Kindling in the early postnatal period: Effects on the dynamics of age-related changes in electrophysiological characteristics of hippocampal neurons

The effects of chronic administration of pentylenetetrazole (PTZ) during early ontogenesis (from postnatal day 14) on the dynamics of age-related changes in electrophysiological characteristics of rat hippocampal slices were studied. Unlike the situation in adult animals, convulsive activity did not develop in rat pups in response to repeated injections. Comparison of the amplitude characteristics of total monosynaptic responses of neurons in hippocampal field CA1 to application of single and paired (separated by 70 msec) stimulation of Schäffer collaterals during the period of maximally intense hippocampal synaptogenesis (at weeks 2–3 of postnatal development) revealed no significant differences between the control group (administration of isotonic saline) and the group given PTZ. The level of suppression of facilitation in paired-pulse stimulation with a short interstimulus interval (15 msec) was significantly less in hippocampal slices from rat pups from the PTZ group. However, as compared with the passive control, the direction of rearrangements in the two experimental group was essentially the same.
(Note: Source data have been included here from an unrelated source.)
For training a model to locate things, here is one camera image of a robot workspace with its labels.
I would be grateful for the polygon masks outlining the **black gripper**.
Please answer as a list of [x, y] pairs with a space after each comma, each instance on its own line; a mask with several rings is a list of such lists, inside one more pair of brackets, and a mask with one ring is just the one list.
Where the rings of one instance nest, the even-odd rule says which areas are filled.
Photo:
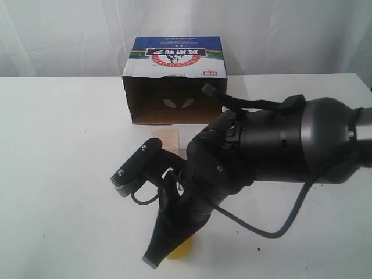
[[240, 137], [247, 111], [223, 112], [187, 146], [187, 159], [161, 149], [167, 165], [159, 210], [143, 260], [164, 260], [210, 219], [229, 195], [253, 183], [241, 153]]

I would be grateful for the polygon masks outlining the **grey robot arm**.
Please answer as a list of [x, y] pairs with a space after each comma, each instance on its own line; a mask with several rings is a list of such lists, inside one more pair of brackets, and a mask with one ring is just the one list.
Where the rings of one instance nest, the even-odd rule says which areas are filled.
[[268, 232], [226, 216], [262, 237], [283, 236], [313, 184], [341, 184], [371, 167], [371, 109], [297, 95], [269, 109], [229, 110], [186, 153], [182, 159], [158, 148], [142, 173], [158, 188], [158, 216], [143, 255], [153, 267], [200, 230], [222, 201], [256, 181], [303, 184], [281, 228]]

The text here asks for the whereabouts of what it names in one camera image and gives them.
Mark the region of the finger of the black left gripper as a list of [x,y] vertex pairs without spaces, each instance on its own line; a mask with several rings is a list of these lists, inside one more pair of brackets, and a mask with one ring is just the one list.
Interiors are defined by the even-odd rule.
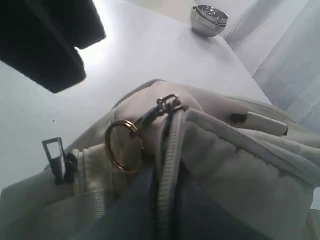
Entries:
[[54,46],[75,59],[77,50],[104,40],[106,32],[91,0],[2,0],[4,38]]
[[41,87],[57,94],[86,78],[84,65],[53,45],[17,38],[0,39],[0,60]]

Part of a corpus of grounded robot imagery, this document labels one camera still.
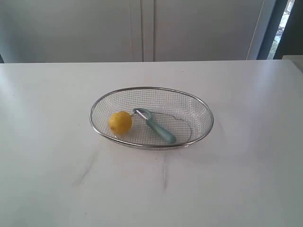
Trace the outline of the teal handled peeler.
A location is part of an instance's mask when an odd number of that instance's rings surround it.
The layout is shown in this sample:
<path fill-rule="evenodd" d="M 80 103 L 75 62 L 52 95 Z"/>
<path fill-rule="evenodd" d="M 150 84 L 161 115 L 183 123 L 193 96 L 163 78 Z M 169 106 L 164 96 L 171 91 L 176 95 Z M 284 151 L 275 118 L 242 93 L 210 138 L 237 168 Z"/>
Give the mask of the teal handled peeler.
<path fill-rule="evenodd" d="M 133 109 L 133 113 L 139 114 L 145 120 L 146 124 L 168 144 L 174 144 L 177 141 L 176 137 L 172 133 L 161 127 L 153 120 L 153 115 L 149 110 L 144 108 L 135 108 Z"/>

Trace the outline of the yellow lemon with sticker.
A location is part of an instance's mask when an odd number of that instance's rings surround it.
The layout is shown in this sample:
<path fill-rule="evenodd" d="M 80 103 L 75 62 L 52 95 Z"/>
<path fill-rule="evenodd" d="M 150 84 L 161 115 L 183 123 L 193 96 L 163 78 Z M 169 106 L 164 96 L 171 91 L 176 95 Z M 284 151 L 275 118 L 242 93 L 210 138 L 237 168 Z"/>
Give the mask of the yellow lemon with sticker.
<path fill-rule="evenodd" d="M 121 135 L 127 133 L 132 126 L 132 117 L 125 111 L 120 111 L 111 115 L 109 127 L 114 134 Z"/>

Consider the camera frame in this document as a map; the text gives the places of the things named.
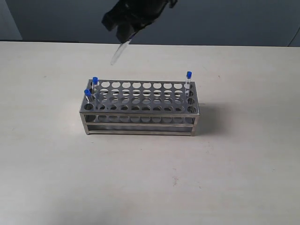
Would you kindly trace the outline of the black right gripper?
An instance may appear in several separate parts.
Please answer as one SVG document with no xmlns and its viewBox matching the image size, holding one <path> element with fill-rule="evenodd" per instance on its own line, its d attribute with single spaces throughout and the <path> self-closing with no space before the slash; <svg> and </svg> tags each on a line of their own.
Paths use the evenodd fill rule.
<svg viewBox="0 0 300 225">
<path fill-rule="evenodd" d="M 173 8 L 177 2 L 177 0 L 119 0 L 104 14 L 102 24 L 108 31 L 117 26 L 116 37 L 120 43 L 125 43 L 139 30 L 155 22 L 167 5 Z"/>
</svg>

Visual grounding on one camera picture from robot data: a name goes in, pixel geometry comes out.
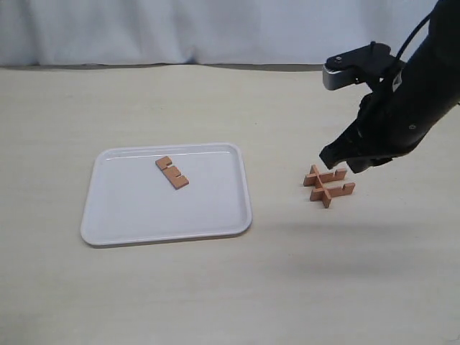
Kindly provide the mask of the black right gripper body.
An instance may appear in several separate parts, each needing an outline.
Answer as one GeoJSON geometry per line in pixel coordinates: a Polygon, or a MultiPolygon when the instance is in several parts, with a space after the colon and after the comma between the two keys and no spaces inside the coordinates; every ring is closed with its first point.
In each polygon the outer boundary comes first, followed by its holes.
{"type": "Polygon", "coordinates": [[[406,155],[420,141],[420,94],[373,92],[341,135],[341,161],[355,173],[406,155]]]}

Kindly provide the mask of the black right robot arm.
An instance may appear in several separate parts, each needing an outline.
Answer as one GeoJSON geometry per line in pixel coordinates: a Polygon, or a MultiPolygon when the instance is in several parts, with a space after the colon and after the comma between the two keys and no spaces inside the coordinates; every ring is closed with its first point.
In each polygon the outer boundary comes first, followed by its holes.
{"type": "Polygon", "coordinates": [[[407,155],[459,103],[459,2],[438,1],[404,46],[424,24],[428,34],[406,62],[372,41],[324,63],[326,89],[360,83],[371,89],[356,119],[321,150],[327,168],[345,162],[360,173],[407,155]]]}

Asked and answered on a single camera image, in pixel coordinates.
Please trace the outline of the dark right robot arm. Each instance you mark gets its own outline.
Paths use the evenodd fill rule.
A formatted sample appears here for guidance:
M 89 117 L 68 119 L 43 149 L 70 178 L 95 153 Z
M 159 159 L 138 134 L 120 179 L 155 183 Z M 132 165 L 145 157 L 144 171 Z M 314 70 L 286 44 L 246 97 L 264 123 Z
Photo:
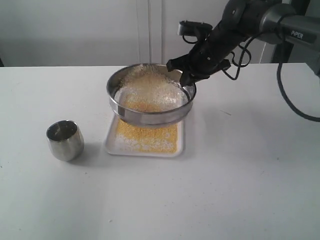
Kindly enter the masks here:
M 320 49 L 320 20 L 298 15 L 279 0 L 230 0 L 216 27 L 208 23 L 181 21 L 178 35 L 195 37 L 189 53 L 170 59 L 169 72 L 182 72 L 180 84 L 191 86 L 231 67 L 227 56 L 242 42 L 259 39 L 277 45 L 283 41 Z

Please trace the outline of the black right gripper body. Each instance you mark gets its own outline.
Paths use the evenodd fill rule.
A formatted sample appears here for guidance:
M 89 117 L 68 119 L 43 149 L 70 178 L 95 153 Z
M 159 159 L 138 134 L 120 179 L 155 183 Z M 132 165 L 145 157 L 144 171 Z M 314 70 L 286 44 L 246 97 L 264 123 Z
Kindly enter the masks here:
M 208 79 L 211 75 L 226 71 L 231 64 L 225 58 L 247 36 L 238 30 L 224 29 L 218 24 L 207 38 L 196 43 L 188 54 L 188 67 L 191 79 Z
Nonetheless, regular administration of PTZ during the period of maximally intense hippocampal maturation affected the development of its characteristics. This was not only apparent as a deficiency of inhibitory processes. Increases in the intensity of test stimuli applied to hippocampal slices from PTZ-treated rat pups at 27–48 days of age led to relatively lower response amplitudes as compared with those seen in hippocampal slices from control (given isotonic saline) rats of the same age. The level of facilitation in paired-pulse stimulation with an interstimulus interval of 70 msec showed no difference, decreasing to similar extents in both groups as compared with the passive control group. In addition, hippocampal slices from the PTZ group showed significant decreases in the magnitude of long-term potentiation. Changes occurring in the hippocampus after regular administration of PTZ did not correlate with the development of convulsive activity. The only significant relationship involving the intensity of convulsions was with the increase (compared with the normal for age) in the amplitudes of responses to minimal-intensity test stimuli.